**About this exercise:**
Given these entries, repeat exactly the lines starting with the one that has "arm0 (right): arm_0" and going on through the one that has "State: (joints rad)", both included, but none of the pictures.

**Information given:**
• • • • •

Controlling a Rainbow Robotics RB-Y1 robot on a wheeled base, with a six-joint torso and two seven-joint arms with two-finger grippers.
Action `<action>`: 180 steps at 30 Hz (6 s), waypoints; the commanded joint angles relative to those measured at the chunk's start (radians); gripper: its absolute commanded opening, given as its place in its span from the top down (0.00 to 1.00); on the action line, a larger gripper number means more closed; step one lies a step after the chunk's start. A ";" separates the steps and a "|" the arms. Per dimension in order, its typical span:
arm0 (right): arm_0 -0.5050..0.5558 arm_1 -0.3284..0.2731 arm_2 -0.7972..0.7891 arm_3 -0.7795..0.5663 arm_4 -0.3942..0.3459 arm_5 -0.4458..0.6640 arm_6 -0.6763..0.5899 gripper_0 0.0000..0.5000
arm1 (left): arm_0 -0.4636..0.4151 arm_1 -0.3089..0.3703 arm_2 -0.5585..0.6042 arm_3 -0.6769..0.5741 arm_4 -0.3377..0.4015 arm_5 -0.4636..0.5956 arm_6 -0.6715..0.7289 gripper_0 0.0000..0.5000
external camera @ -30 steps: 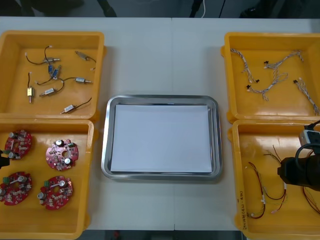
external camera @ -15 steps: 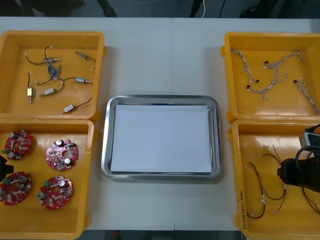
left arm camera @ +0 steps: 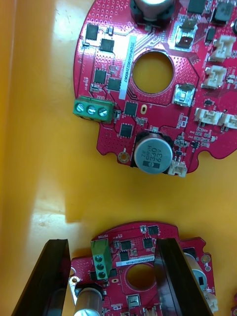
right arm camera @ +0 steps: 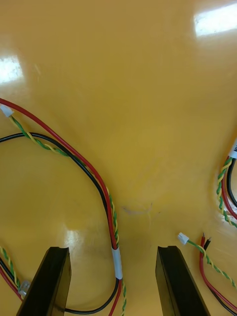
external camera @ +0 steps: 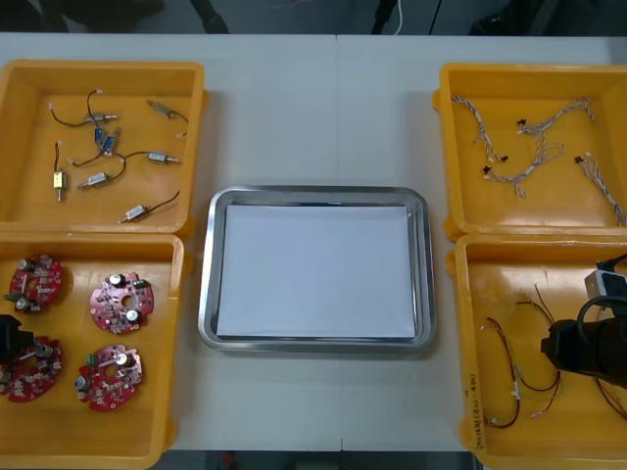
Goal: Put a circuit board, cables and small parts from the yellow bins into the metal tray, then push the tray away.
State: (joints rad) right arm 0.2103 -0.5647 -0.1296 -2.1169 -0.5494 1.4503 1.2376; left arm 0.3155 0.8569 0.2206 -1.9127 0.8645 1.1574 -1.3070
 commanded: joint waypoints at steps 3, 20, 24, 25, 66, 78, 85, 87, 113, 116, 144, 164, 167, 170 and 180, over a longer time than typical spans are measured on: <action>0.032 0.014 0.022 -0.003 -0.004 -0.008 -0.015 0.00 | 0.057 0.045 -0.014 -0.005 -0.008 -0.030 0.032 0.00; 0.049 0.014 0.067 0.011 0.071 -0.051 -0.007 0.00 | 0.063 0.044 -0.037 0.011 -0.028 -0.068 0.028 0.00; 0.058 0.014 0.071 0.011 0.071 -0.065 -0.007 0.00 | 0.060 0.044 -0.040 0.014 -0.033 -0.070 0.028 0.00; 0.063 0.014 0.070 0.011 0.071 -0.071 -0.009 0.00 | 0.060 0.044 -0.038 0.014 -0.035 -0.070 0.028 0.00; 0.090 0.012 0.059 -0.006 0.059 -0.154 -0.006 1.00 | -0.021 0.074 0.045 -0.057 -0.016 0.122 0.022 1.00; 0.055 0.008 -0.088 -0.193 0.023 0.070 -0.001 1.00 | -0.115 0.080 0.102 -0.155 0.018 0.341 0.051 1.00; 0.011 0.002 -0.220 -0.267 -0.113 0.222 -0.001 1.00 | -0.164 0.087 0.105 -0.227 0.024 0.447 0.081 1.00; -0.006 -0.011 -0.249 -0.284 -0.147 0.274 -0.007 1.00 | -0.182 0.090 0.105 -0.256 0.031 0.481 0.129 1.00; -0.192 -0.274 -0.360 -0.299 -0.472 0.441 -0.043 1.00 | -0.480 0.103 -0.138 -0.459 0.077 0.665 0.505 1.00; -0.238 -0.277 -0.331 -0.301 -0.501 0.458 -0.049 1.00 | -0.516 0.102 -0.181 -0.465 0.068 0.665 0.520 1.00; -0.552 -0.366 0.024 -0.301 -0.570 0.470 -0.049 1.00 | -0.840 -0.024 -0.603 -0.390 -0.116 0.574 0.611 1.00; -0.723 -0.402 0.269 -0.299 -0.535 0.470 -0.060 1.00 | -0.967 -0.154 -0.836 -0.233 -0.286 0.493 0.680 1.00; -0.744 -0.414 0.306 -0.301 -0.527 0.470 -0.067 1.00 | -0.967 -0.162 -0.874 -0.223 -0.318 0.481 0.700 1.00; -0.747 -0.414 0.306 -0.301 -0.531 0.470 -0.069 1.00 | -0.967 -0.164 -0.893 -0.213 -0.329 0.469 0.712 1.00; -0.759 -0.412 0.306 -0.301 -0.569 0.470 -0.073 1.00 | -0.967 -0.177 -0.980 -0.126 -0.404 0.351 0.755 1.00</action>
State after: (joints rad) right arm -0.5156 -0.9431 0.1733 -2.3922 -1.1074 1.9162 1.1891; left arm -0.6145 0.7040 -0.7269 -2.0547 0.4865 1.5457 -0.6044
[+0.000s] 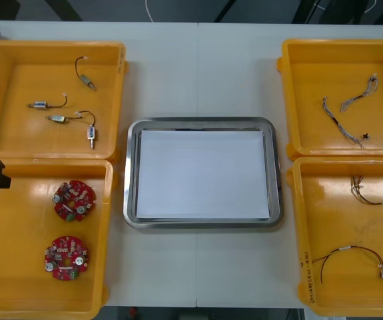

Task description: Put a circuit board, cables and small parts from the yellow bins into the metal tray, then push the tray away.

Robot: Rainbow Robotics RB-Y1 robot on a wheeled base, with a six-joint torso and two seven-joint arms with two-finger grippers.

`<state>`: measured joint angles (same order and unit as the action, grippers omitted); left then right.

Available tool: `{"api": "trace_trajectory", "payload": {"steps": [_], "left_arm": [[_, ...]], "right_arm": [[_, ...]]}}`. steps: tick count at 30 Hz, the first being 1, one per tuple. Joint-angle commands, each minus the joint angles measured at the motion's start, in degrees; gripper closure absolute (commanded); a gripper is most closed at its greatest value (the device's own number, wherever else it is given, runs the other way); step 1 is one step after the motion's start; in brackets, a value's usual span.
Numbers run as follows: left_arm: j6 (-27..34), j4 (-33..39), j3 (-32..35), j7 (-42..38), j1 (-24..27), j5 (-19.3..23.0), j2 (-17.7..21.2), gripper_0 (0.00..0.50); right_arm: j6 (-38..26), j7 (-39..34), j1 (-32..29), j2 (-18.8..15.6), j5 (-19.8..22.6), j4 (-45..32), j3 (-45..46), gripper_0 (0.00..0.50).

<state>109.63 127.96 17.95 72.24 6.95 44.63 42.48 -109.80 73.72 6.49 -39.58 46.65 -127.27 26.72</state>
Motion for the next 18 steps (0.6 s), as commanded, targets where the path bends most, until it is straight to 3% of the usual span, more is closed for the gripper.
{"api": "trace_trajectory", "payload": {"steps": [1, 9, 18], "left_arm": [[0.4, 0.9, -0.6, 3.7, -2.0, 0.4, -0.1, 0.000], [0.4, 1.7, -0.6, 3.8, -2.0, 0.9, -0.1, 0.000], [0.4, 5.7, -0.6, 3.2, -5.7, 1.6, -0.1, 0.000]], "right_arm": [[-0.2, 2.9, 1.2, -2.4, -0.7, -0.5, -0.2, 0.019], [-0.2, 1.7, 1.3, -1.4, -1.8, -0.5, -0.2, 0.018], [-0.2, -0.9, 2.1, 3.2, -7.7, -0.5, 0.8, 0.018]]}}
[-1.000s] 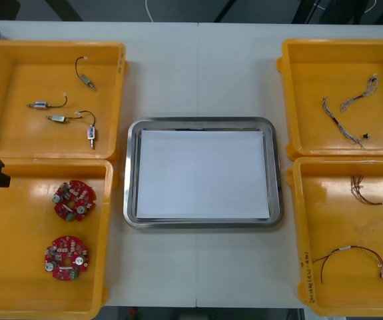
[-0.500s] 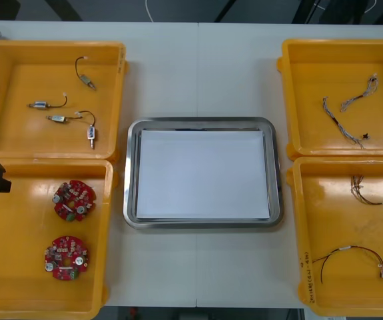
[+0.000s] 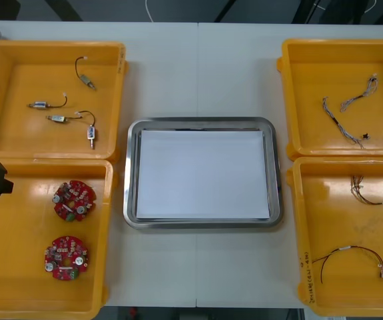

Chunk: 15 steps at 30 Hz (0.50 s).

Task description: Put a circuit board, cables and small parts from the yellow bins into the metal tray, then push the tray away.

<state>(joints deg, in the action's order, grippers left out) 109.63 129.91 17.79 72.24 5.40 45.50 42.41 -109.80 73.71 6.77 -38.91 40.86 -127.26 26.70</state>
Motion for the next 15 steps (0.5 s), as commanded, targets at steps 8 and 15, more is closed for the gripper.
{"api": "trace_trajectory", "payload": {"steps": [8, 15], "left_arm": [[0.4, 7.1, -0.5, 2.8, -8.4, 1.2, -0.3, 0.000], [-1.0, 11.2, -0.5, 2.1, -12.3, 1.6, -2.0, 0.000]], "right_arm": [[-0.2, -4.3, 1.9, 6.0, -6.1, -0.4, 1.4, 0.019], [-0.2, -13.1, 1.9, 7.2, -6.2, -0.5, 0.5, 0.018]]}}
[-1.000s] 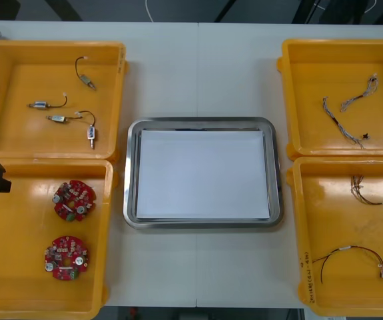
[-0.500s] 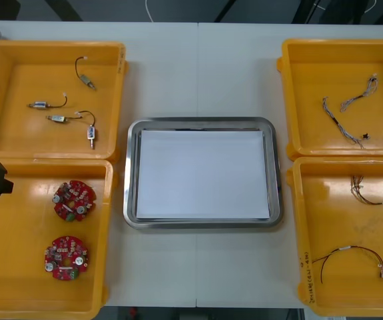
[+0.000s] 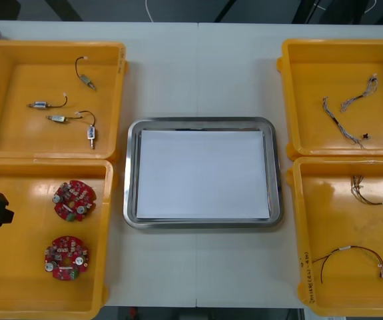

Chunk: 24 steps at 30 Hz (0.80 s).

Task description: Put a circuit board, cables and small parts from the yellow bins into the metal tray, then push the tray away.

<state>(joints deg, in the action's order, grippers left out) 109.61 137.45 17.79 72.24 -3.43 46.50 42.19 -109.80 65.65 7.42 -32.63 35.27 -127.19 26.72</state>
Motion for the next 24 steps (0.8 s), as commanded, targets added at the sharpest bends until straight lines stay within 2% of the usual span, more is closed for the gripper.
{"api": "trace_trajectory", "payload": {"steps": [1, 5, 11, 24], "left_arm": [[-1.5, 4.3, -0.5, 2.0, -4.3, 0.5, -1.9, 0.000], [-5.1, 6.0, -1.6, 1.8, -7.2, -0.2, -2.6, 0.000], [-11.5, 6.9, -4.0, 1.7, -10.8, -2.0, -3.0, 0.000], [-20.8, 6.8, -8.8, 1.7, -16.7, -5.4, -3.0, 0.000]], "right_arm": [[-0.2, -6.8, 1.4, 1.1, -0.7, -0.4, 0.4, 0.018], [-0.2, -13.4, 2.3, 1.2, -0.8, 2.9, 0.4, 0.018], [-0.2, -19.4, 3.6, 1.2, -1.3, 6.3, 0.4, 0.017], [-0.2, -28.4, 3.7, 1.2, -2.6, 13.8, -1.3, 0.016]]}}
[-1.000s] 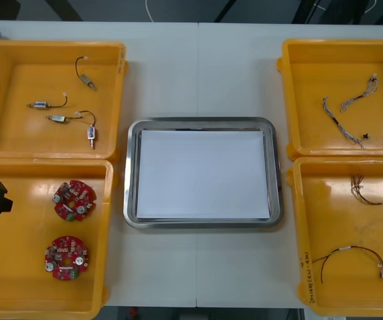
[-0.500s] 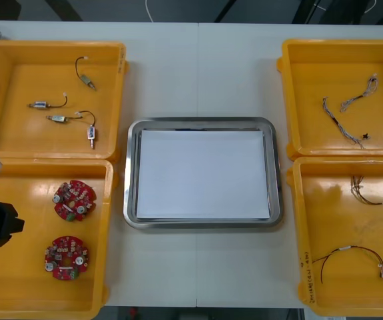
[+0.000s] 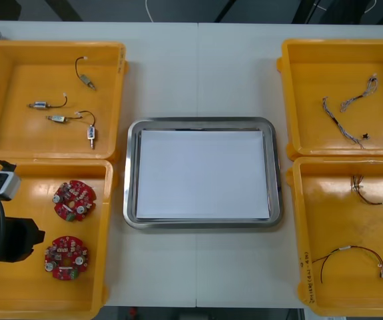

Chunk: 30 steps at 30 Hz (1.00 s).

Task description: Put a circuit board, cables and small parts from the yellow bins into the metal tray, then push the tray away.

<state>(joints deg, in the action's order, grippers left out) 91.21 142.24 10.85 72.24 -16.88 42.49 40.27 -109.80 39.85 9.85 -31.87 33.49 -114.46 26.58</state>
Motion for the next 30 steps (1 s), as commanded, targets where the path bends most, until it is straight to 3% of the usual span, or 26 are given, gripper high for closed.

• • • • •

**Worked solution:**
arm0 (right): arm_0 -0.5050..0.5558 arm_1 -0.3284..0.2731 arm_2 -0.7972..0.7891 arm_3 -0.7795..0.5663 arm_4 -0.3942..0.3459 arm_5 -0.4458..0.6640 arm_6 -0.6763..0.5899 gripper_0 0.0000..0.5000
arm1 (left): arm_0 -0.4636..0.4151 arm_1 -0.3089..0.3703 arm_2 -0.5585..0.6042 arm_3 -0.6769..0.5741 arm_4 -0.3377..0.4015 arm_5 -0.4636..0.5956 arm_6 -0.6715..0.7289 gripper_0 0.0000..0.5000
external camera @ -30 steps: 
external camera @ -15 steps: 
left arm camera @ +0 steps: 
right arm camera @ +0 steps: 
external camera @ +0 steps: 
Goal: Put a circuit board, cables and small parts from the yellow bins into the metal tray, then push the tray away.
State: (joints rad) right arm 0.2103 -0.5647 -0.1296 -2.1169 -0.5494 1.4503 1.2376; left arm 0.3155 0.8569 0.2206 -1.9127 0.8645 1.1574 -1.3070

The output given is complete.